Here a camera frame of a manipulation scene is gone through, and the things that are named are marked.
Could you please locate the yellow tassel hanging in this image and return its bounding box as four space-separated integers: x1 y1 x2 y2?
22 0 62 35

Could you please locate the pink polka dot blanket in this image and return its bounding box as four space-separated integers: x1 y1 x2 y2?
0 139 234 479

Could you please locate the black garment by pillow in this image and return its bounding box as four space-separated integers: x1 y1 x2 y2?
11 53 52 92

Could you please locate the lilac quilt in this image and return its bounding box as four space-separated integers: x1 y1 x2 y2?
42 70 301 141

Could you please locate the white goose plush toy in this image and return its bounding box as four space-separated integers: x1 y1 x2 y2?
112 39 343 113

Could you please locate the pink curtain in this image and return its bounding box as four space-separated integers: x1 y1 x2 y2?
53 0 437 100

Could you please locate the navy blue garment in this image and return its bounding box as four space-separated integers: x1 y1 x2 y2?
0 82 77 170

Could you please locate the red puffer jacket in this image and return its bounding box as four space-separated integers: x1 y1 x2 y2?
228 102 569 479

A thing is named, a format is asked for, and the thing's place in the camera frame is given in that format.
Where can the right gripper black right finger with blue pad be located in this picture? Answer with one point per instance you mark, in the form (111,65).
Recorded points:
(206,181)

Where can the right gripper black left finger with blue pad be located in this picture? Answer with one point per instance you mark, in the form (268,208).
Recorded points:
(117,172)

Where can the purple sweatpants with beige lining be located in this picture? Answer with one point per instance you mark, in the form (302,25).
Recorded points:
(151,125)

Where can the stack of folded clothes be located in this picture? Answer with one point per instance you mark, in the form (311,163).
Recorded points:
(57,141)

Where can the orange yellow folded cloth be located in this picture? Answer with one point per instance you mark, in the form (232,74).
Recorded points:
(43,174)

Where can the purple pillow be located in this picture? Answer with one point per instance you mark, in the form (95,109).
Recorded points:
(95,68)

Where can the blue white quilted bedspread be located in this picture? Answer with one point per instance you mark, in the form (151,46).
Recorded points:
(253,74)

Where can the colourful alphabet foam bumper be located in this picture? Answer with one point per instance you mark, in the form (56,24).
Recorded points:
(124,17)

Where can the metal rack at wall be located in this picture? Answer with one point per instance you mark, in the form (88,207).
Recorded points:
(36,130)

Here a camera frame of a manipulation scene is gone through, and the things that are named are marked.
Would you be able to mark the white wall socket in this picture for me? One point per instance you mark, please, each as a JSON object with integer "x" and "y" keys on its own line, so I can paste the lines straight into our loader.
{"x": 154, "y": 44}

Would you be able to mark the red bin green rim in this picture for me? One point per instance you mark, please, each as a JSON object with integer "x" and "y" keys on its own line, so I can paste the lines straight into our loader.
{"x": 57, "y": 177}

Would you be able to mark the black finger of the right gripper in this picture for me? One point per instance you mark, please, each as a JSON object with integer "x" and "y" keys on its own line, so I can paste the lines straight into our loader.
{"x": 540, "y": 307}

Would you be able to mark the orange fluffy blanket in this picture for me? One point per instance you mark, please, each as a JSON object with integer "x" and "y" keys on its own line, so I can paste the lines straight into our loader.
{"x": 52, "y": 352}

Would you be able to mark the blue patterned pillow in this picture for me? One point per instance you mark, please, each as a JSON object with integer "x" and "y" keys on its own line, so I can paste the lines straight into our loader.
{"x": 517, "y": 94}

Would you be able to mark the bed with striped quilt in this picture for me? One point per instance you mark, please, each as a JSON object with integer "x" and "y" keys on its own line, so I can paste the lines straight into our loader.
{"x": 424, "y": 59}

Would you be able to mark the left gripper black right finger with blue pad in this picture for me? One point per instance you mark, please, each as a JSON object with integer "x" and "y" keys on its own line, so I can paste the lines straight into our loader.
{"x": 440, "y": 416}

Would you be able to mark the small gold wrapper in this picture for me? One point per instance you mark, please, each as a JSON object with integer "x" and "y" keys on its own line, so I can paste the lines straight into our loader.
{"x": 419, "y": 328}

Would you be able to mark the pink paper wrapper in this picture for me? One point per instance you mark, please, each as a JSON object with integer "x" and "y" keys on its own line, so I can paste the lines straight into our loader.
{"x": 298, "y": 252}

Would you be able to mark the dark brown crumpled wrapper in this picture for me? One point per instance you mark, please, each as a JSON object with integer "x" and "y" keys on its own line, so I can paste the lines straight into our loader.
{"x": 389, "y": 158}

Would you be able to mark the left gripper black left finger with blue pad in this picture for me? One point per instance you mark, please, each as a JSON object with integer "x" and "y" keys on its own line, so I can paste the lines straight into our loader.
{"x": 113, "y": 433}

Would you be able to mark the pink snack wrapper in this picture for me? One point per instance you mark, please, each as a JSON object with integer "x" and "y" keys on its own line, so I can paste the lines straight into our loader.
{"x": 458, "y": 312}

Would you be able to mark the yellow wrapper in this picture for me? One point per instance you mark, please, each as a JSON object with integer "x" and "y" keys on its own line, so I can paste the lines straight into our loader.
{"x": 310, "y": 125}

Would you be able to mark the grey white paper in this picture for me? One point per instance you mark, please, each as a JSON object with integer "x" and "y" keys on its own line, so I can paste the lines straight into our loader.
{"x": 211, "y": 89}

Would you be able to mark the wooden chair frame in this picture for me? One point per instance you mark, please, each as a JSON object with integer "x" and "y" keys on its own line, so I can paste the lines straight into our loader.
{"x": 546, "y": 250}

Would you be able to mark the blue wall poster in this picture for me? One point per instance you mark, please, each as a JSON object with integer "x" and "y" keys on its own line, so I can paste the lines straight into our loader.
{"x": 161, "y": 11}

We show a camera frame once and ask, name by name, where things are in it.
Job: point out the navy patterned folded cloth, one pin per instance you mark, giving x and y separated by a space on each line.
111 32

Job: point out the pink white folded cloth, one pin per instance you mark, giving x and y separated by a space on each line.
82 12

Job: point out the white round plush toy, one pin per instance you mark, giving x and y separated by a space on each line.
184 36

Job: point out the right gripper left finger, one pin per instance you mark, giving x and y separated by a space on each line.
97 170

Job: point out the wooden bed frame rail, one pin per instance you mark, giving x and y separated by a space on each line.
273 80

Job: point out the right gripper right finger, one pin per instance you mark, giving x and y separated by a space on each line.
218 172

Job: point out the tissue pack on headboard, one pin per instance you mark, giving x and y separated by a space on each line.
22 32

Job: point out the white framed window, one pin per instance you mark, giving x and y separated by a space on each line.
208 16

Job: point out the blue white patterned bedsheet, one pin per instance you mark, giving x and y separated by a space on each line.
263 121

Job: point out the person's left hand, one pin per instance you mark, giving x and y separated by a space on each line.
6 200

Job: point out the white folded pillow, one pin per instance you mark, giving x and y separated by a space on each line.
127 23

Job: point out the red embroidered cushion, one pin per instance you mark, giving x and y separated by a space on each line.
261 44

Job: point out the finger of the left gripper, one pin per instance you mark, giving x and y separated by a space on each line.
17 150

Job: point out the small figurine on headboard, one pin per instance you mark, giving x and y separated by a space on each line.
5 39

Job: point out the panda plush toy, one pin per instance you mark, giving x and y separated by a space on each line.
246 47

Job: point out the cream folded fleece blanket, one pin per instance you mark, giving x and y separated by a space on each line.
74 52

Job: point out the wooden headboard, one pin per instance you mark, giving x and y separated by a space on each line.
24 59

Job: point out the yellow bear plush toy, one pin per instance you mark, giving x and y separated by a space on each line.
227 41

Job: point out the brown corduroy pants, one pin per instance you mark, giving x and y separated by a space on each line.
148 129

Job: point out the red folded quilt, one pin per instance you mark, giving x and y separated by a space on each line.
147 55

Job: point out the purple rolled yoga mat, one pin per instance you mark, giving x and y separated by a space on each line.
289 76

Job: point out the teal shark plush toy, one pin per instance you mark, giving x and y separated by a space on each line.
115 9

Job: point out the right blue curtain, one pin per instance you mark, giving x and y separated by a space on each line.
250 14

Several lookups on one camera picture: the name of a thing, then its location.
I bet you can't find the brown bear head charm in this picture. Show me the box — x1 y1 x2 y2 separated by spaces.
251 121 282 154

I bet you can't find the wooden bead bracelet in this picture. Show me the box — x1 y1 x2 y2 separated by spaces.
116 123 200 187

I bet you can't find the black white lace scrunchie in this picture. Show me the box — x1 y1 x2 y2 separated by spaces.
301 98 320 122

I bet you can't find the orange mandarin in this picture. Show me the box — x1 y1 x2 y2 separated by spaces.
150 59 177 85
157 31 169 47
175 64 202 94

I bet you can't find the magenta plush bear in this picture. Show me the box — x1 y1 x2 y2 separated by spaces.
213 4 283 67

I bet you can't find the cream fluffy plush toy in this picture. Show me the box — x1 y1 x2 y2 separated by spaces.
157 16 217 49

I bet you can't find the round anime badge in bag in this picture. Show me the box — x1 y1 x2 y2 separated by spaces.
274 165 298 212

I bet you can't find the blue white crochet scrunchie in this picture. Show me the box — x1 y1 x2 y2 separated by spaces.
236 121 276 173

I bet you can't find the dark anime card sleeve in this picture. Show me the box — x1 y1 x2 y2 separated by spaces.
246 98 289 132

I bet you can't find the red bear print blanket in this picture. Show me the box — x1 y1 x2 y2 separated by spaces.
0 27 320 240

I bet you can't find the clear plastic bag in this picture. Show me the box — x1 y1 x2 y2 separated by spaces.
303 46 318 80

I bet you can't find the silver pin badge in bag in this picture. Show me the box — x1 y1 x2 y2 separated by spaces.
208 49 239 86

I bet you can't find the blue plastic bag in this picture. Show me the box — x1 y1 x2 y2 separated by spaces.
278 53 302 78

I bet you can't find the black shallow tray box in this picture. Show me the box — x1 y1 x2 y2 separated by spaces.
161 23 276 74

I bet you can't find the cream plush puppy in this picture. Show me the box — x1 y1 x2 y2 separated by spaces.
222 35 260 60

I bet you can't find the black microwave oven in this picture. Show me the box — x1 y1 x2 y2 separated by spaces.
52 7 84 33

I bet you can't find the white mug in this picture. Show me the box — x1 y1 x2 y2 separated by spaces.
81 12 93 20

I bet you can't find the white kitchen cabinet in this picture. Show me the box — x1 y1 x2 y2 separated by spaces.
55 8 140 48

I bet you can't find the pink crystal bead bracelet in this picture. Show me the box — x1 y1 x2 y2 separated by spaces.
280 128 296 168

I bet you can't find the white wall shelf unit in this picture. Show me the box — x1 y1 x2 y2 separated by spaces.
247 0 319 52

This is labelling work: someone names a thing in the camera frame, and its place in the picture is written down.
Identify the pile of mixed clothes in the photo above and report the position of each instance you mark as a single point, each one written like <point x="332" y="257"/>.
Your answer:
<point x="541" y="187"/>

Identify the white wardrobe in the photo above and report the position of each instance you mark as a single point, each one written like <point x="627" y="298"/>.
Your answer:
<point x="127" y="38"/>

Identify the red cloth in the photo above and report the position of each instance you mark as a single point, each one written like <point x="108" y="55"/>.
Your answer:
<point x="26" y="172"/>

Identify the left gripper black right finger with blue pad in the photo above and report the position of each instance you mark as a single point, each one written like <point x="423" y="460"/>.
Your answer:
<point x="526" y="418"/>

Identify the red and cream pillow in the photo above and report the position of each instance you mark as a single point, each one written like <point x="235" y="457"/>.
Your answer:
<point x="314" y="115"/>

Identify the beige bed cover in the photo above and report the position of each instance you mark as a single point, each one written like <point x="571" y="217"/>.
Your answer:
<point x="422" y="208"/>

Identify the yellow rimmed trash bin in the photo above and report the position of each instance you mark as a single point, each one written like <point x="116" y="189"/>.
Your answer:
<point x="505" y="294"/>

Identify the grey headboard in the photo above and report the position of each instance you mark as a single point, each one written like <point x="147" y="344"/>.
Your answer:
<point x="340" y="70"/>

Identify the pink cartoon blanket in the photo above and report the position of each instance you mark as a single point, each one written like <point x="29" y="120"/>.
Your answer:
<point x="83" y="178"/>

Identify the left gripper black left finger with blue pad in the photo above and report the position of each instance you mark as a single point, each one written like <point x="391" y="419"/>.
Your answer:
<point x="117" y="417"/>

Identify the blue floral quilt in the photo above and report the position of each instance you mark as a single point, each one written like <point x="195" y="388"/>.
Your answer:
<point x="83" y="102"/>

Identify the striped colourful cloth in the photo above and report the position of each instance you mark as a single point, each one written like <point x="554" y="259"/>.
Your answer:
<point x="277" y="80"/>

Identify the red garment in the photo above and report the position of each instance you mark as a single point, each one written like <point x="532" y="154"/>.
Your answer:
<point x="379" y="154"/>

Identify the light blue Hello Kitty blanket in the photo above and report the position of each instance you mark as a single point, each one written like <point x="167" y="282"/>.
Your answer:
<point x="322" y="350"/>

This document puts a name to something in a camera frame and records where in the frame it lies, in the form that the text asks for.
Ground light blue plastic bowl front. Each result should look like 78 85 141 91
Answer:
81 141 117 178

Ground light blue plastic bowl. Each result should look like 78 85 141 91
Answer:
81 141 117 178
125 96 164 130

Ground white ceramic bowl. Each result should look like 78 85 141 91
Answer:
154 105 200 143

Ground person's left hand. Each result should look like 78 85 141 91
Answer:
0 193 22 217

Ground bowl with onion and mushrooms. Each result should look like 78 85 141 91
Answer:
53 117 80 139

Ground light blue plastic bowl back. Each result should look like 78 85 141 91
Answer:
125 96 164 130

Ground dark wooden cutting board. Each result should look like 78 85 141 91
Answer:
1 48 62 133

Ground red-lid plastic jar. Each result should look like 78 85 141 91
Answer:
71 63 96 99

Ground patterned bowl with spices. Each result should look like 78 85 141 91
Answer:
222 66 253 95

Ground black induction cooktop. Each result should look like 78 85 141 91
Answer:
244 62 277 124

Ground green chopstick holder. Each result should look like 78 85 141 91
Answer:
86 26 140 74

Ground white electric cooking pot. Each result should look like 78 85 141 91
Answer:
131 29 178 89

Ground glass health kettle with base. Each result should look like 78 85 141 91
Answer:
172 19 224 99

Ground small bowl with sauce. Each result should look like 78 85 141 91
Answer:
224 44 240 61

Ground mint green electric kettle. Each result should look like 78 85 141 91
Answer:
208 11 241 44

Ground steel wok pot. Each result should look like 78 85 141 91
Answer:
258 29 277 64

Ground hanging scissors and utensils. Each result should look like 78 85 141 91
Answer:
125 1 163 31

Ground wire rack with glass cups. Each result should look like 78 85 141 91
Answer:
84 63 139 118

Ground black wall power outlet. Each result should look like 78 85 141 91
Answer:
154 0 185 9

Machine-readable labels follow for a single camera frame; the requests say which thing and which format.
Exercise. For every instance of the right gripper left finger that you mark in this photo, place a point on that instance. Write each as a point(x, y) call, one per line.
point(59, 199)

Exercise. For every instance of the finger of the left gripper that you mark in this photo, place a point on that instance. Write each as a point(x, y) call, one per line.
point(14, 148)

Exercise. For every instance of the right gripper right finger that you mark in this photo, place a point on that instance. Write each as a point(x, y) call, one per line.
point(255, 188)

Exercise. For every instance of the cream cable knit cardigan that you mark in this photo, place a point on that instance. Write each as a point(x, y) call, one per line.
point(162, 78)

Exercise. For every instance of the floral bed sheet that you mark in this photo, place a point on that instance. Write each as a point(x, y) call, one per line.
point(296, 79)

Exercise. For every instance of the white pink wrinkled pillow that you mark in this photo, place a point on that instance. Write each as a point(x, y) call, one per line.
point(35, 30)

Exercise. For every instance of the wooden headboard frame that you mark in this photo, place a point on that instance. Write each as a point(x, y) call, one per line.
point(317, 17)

### Exercise
Each line of the records above that contains the word "glass" should be counted; give the resulting number without further words.

### Exercise answer
2